Tapatalk

Macro for deletion of unnecessary tags in an HTML file at current position of text cursor

Macro for deletion of unnecessary tags in an HTML file at current position of text cursor

6
NewbieNewbie
6

PostMay 02, 2024#1

I would like a macro which deletes tags based at current position of the caret, no matter where is the text cursor:
  • at the beginning of an opening tag;
  • inside an opening tag;
  • between opening and closing tag;
  • at the beginning of a closing tag;
  • inside a closing tag.
The macro should delete opening and closing tag.

Here is an example HTML file.

Code: Select all

<html>
<head>
<title>EXAMPLE</title>
</head>
<body>
<p class="indent">EXAMPLE FILE</p>

<p>===Unnecessary tags==</p>

<p>These are useless tags. Opening and closing tags should be deleted together.</p>

<p><b>Aaa</b>
should be just
Aaa</p>

<p><i>Bbb</i>
should be just
Bbb</p>

<p><u>Ccc</u>
should be just
Ccc</p>

<p class="indent">Example <a id="rref6" href="#ref6">6</a>
should be just
Example 6</p>

</body>
</html>
Here is a macro which I have so far.
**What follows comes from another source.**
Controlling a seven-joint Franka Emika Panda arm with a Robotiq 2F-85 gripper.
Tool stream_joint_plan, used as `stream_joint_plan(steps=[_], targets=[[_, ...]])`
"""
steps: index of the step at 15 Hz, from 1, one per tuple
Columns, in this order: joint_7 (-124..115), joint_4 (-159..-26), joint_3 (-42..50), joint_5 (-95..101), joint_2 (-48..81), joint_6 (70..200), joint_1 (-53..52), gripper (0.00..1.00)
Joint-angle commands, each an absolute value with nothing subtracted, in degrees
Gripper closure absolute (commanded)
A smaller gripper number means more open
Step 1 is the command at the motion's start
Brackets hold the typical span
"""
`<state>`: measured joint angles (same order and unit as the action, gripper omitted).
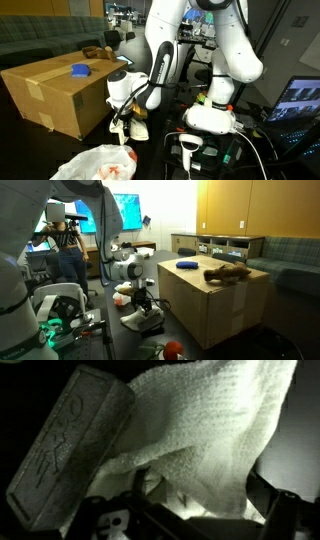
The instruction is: Pick up all the objects from the table and put them on the box, then pick up all the objects from the box and put them on the table
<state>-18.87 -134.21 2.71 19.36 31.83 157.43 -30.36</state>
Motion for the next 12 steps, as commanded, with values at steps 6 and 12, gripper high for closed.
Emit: stream_joint_plan(steps=[6,12], targets=[[-22.39,-131.97,13.15,31.33,34.04,157.32,-35.28,0.25],[-22.6,-132.51,15.05,38.16,32.85,158.67,-33.91,0.73]])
It works only on the opening tag. If the caret is at opening tag, then the two tags are deleted together.

Code: Select all

InsertMode
ColumnModeOff
HexOff
PerlReOn
Find RegExp Up "(?<=<)\w+"
Copy
UltraEditReOn
Find RegExp "</^c>"
Key DEL
UltraEditReOn
Find RegExp Up "<^c*>"
Key DEL

6,825625
Grand MasterGrand Master
6,825625

PostMay 04, 2024#2

Here is a macro for this task which was quickly developed and poorly tested with UltraEdit for Windows v2024.0.0.28. It can be used for HTML, XHTML and XML files.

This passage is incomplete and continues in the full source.